“Hey have you taken professor so and so for philosophy?” “No, but I heard he was easy.” “Good enough for me, I’m taking him.”

Conversations like this are heard all over campus during registration time. However, Fairfield may begin to implement a new way of getting information available about professors to the students.

Driven by the platform of FUSA President Kevin Neubauer, ’05, Vice President of Senate Geoff Cook, ’05, is attempting to make evaluations of professors by students available online.

“We want to put evaluations online so students can have a better way of picking teachers for their classes during registration,” said Cook.

At press time, over 250 teachers at Fairfield had been evaluated on a Web site called Rate My Professor.com. Here, anyone can evaluate any teacher, even if he or she did not take a class with that professor.

“We don’t want to attack the faculty,” said Cook. “We do not need the faculty’s approval, but we want them to know what we are planning to do.”

According to Cook, he got the idea to implement this from a similar service that Villanova University uses and from the fact that so many people use a service such as Rate My Professor.com.

“We want to make this work to its full potential,” said Cook. “We will make sure that there are at least 10 to 15 evaluations before it actually counts. We also would have an option to put a biography of the professor or even a syllabus of the class the professor taught.”
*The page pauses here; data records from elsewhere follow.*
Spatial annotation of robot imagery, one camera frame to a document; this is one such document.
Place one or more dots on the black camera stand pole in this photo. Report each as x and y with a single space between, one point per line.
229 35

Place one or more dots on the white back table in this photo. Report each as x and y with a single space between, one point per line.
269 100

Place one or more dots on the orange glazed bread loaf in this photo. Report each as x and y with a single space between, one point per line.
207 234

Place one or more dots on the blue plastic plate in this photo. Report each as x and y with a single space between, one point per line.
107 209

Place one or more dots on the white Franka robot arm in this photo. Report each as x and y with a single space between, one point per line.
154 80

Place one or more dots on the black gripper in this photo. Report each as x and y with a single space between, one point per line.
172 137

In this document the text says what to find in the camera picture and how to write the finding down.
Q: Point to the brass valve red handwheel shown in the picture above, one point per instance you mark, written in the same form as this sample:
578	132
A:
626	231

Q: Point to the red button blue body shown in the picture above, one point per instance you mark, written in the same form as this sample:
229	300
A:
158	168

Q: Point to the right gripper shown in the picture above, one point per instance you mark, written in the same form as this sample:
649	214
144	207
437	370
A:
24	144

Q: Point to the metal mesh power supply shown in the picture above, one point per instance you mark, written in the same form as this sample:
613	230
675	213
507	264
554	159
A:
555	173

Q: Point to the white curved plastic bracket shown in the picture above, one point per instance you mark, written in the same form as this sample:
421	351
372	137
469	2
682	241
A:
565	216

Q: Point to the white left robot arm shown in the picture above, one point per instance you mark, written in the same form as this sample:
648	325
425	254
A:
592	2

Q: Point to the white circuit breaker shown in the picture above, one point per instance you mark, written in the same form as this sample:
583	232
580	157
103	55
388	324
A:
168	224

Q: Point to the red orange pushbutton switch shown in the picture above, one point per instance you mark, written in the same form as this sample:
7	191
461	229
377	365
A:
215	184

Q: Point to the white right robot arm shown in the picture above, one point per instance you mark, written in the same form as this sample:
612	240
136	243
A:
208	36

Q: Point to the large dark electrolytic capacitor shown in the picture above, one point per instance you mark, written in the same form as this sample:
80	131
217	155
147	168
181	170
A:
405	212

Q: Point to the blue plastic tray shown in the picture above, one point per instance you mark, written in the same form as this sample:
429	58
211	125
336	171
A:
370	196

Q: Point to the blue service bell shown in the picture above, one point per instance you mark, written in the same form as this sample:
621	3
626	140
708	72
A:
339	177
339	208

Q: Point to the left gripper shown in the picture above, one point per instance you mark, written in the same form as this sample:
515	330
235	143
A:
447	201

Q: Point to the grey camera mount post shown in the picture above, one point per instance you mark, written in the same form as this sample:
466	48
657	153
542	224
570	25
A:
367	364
Cook said that there would be high security measures that would be implemented as well. Those include a person to monitor and edit evaluations and a password protected login screen so only students who have taken the class can evaluate.

According to Cook, a student would log in and conduct the evaluation on the website, not in the actual class.

“I believe that this gives students another piece of information,” said Dr. Alan Katz, professor of Politics. “Students should be able to make informed decisions … students are probably now just making decisions of word of mouth.”

Some students agree.

“I think seeing other students’ evaluations would help in deciding whether or not to take a certain professor,” said Tom Wielczewski, ’04. “But I really don’t feel like enough of the student body will take advantage of it. The best way to find out about teachers is through your friends.”

Katz believes it is a good idea to go to the faculty before this is implemented because the results of the forms that students traditionally have filled out at the end of a semester have been portrayed as confidential.

“I feel that some faculty may view this as a breach of confidentiality,” said Katz. “It definitely is a sensitive issue. But if faculty evaluations are available, I think students should use them.”

Secretary of the General Faculty Irene Mulvey felt the evaluations could be helpful to students.

“It is a chance for students to be brutally honest, since the forms that you get at the end of the year do not have to be handed in,” said Mulvey.

“I think it would have definite value, especially the essay part. What I am afraid of is the security issue. The students who are giving the evaluations should be willing to take responsibility for what they write,” she said.

Students also said that the evaluations could be helpful in the quest to find information about a professor quickly.

“I think it would definitely help,” said Danielle Koziura, ’04. “Sometimes when you ask around about a professor you can never find someone who has taken them. You would be able to see what the professors are like if the evaluations were online in each specific class since some professors teach some classes differently than they would teach others.”

FUSA is ready to put the time and energy into making these evaluations available.

“We have the money for it,” said Cook. “We are willing to work with the University Council to see that it goes through, but I cannot say for sure whether it will happen or not.”

“The success of it depends a lot on the presentation to the faculty,” said Neubauer. “We will put emphasis on it and make it as professional as possible.”